Comecei a tentar guinchar a situação avisando que algo ia mal e ele respondeu tão mal quanto - e bem, depois de conseguir tirar essa culpa das minhas costas por ter desistido de algo que eu falei que lutaria até o fim - acabou. Eu senti culpa até depois do final. Eu estava desistindo não era dele, era de um sonho meu. Um lugar para morar, uma família para criar. Eu desisti de mim, porque abri mão da minha personalidade em vários momentos, para tentar apaziguar algo que você dizia que eu mesma causei, e isso não era verdade. Pra contornar a situação financeira, ele também tentou me vender, tal qual diz ter tentado vender o carro dele. 

Foram anos perdidos. Foi uma lição aprendida, mas me custou muito mais do que dinheiro. Foram meses da minha vida, foi o trauma de gerir, o trauma de não conseguir confiar em quem se gostava e achar que o problema era todo meu. E no final, o problema continua sendo meu - carrego aqui algo em nome dos dois, que parece mais uma maldição do que um investimento. É o preço de não ouvir a intuição, os amigos e olhar ao redor. Achei que estava dando o meu melhor, e realmente estive - só não foi para a pessoa correta ainda. Porque a pessoa correta sou eu, e eu somente. 

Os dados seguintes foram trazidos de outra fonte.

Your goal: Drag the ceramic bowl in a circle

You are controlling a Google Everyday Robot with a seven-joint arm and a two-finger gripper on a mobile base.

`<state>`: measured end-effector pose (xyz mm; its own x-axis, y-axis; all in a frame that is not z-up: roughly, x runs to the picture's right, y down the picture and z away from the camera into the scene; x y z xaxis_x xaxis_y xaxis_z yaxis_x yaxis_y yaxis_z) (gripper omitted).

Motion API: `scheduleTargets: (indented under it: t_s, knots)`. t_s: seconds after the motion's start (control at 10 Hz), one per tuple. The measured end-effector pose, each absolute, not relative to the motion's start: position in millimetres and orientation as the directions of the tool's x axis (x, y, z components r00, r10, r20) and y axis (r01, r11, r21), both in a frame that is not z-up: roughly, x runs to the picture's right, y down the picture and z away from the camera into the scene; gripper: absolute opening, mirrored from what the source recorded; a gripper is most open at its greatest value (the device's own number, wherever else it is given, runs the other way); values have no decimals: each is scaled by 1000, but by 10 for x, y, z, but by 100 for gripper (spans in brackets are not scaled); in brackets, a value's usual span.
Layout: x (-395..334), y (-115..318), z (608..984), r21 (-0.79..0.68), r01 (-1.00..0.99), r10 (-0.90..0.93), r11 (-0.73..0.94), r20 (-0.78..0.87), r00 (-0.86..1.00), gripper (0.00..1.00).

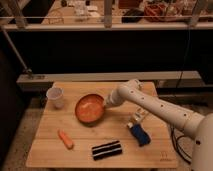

O amor não sustenta uma relação, e um filho não segura namoro. Em uma CNH de confiança, para mim você perdeu todos os pontos. 

Eu não quero escrever nada disso no tom de mártir, vítima ou algo assim. Eu fui e estou sendo resiliente de estar onde estou, chegar onde cheguei, me manter onde piso. Por mais atrasada que eu esteja na corrida da vida, jamais estarei atrás de gente que suga minha energia. O dia que eu tiver combustível na minha reserva, será para trilhar minha estrada, na minha velocidade e seguindo meus sonhos. Quem quiser, que me acompanhe, mas não me tome o volante. 

À você, que provavelmente nunca lerá esse texto:
Você me deve. E eu tenho pena de quem você é e demonstra ser. 
Você realmente teve o mundo nas mãos, o amor que tanto quis. Mas você não vale a dor de cabeça pra ninguém, e ninguém deveria perder tanto tempo tentando ensinar você a fazer alguma coisa, sendo que você não sabe fazer nada sozinho, e nem corre atrás de saber. 
Eu tenho pena. Ainda bem que não está mais no meu caminho, e que o seu se ilumine para que você não estrague a trajetória de mais ninguém.  Que você jamais esqueça meu olhar, porque é o mais próximo que terá de mim algum dia para fins comparativos de como foi o início e de como é sua linha final dessa corrida interrompida. 


Com isso, declaro encerrada essa corrida maluca, mais tragicômica impossível. Ninguém venceu, muito menos o amor. Entre os feridos está o amor próprio, que nunca apareceu nesse trajeto. 


Meu possante está em conserto para aguentar o tranco que é essa vida...
E que eu não volte a circular em becos sem saída. 
Por mais engarrafado que tudo pareça estar, eu não vou ficar no carro aguardando. Eu vou a pé, mas vou adiante. 

E assim que eu me desfizer dessa ponte que me liga a você, não quero nem um cartão postal  -  vá embora, e com você leve todas essas multas de trânsito que você me fez passar. 


A prestação de contas irá chegar, e dessa vez não será para o Detran, hein?